Exercise requirements - Your response should reproduce every line of the entries that contains the word "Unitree".

BEGIN Material for this exercise

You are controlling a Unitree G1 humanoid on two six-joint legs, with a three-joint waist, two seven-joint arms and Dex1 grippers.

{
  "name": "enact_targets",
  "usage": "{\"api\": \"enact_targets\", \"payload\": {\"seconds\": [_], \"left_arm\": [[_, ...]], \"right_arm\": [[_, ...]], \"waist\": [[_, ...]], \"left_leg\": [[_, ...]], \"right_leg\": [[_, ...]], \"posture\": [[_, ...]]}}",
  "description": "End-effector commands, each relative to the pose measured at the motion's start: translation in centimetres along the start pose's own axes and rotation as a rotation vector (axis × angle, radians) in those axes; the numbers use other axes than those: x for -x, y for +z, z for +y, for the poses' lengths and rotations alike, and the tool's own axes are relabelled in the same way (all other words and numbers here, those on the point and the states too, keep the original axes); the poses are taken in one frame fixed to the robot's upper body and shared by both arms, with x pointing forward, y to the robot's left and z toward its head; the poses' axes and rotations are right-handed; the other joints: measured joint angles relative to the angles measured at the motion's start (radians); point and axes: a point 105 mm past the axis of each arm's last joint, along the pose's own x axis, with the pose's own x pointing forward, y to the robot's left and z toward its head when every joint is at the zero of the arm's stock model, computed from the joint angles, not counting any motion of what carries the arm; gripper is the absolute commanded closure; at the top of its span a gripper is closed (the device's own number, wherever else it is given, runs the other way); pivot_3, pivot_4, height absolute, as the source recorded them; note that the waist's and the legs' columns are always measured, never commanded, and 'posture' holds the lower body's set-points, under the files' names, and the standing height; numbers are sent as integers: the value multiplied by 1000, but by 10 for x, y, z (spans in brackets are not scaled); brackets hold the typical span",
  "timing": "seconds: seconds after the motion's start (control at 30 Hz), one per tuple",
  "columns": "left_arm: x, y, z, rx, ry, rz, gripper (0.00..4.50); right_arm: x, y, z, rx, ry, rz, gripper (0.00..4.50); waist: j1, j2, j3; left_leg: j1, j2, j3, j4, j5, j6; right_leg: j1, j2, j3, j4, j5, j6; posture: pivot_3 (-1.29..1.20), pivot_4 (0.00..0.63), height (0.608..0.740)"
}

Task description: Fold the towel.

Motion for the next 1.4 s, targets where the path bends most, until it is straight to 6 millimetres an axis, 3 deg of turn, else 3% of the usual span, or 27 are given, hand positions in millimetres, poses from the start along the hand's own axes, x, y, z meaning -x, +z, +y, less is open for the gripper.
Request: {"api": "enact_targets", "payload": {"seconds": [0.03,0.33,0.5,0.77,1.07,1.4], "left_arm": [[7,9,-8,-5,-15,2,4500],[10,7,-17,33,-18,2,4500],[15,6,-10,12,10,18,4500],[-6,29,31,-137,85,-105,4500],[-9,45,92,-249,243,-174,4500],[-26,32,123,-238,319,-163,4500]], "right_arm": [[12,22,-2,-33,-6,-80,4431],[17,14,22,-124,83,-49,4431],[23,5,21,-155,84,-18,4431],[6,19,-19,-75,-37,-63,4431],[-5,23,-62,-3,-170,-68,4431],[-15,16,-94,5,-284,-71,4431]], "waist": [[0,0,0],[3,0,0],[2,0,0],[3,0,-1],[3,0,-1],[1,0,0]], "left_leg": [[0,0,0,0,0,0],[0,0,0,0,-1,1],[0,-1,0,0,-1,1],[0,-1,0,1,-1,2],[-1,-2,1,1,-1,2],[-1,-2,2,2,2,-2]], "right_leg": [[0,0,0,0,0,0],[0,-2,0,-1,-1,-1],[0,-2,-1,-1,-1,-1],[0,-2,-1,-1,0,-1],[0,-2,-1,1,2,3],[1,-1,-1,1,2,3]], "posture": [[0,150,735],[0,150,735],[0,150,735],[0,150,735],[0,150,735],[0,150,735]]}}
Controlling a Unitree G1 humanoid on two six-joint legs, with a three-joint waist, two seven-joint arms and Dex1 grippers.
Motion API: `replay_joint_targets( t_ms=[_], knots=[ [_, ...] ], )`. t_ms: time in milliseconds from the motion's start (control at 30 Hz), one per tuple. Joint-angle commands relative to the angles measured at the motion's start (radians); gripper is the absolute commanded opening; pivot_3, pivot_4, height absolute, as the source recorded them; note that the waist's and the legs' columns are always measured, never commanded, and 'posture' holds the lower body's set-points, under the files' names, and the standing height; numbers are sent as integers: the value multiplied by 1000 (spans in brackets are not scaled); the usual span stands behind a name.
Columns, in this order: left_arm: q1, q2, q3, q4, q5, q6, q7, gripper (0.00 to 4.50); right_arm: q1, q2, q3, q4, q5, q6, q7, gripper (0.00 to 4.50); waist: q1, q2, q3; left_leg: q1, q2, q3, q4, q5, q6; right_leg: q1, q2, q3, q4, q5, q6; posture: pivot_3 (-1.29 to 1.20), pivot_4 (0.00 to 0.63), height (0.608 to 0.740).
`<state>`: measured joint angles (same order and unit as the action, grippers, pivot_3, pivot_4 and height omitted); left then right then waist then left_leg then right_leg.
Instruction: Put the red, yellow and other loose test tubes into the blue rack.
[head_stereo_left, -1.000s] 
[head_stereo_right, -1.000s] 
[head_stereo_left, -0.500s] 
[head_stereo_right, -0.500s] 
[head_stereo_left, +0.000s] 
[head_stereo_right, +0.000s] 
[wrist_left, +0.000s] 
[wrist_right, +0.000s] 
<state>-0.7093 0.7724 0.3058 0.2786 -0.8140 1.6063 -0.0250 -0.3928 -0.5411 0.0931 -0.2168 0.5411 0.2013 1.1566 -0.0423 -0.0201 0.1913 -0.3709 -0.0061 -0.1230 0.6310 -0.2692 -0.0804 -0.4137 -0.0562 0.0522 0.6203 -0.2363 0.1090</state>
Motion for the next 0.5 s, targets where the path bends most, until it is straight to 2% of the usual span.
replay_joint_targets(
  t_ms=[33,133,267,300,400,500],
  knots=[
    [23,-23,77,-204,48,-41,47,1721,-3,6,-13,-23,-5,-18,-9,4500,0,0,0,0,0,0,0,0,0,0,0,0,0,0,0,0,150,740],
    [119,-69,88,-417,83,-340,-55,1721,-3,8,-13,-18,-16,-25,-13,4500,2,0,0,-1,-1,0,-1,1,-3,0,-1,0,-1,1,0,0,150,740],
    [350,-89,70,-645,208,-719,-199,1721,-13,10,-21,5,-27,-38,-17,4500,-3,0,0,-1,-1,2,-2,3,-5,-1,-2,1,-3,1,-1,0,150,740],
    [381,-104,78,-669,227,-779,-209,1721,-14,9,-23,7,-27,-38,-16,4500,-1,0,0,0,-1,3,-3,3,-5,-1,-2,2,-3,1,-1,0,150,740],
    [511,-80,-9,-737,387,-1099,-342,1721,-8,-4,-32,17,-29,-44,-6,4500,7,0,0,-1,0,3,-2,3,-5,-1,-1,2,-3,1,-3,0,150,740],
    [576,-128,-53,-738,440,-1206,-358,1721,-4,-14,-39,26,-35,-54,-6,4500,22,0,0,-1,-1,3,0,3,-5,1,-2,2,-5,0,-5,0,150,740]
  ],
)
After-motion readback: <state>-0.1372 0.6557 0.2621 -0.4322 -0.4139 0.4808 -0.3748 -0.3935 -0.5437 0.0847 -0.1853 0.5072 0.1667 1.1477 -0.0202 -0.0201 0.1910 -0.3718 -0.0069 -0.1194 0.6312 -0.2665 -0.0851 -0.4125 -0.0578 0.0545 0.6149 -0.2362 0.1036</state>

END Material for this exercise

Your response -
You are controlling a Unitree G1 humanoid on two six-joint legs, with a three-joint waist, two seven-joint arms and Dex1 grippers.
Controlling a Unitree G1 humanoid on two six-joint legs, with a three-joint waist, two seven-joint arms and Dex1 grippers.

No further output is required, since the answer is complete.